*DATA EXCERPT:*
Segment Open

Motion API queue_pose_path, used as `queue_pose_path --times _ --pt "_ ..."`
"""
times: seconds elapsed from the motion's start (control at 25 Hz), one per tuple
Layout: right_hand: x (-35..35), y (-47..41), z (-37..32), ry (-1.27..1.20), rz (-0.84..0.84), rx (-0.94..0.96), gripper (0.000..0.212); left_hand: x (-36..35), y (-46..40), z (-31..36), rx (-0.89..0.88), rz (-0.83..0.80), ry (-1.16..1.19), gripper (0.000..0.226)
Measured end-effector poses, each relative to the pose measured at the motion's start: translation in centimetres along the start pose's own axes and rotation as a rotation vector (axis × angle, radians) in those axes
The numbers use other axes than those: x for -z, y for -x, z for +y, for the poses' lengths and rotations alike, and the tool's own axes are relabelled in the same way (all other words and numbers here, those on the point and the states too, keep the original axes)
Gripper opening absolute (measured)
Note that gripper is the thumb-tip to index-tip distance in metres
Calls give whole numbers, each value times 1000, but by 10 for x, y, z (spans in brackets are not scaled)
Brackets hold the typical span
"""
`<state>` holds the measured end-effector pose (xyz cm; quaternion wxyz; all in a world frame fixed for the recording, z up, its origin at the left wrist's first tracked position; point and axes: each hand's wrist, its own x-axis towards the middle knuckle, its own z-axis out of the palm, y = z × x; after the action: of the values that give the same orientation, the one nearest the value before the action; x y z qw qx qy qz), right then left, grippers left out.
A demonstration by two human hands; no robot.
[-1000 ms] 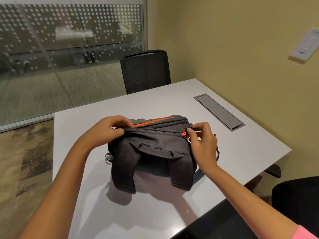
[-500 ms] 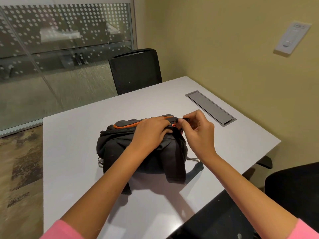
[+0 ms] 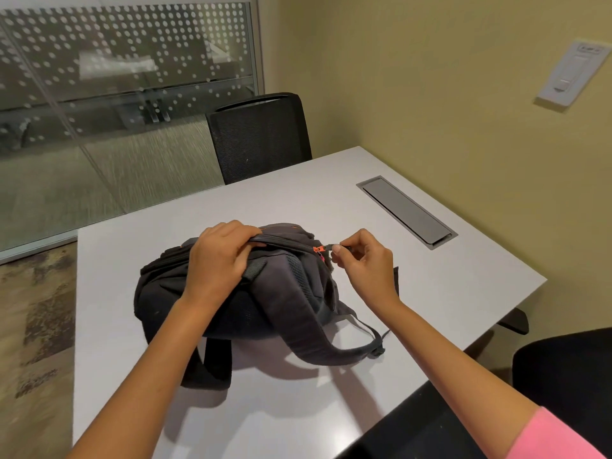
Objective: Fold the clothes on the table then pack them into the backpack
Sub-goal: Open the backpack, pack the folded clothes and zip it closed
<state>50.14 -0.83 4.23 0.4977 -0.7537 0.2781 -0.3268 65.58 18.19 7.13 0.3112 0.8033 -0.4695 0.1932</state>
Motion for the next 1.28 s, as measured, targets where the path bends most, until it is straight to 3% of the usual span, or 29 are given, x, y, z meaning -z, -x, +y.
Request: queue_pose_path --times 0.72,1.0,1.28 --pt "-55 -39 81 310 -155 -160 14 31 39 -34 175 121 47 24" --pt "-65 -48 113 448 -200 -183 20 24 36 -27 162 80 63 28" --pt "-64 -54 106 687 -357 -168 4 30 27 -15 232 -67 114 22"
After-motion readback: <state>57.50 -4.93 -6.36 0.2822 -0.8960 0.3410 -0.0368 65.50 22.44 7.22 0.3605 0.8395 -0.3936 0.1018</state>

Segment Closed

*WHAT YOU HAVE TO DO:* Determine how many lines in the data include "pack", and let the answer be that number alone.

*RESPONSE:* 2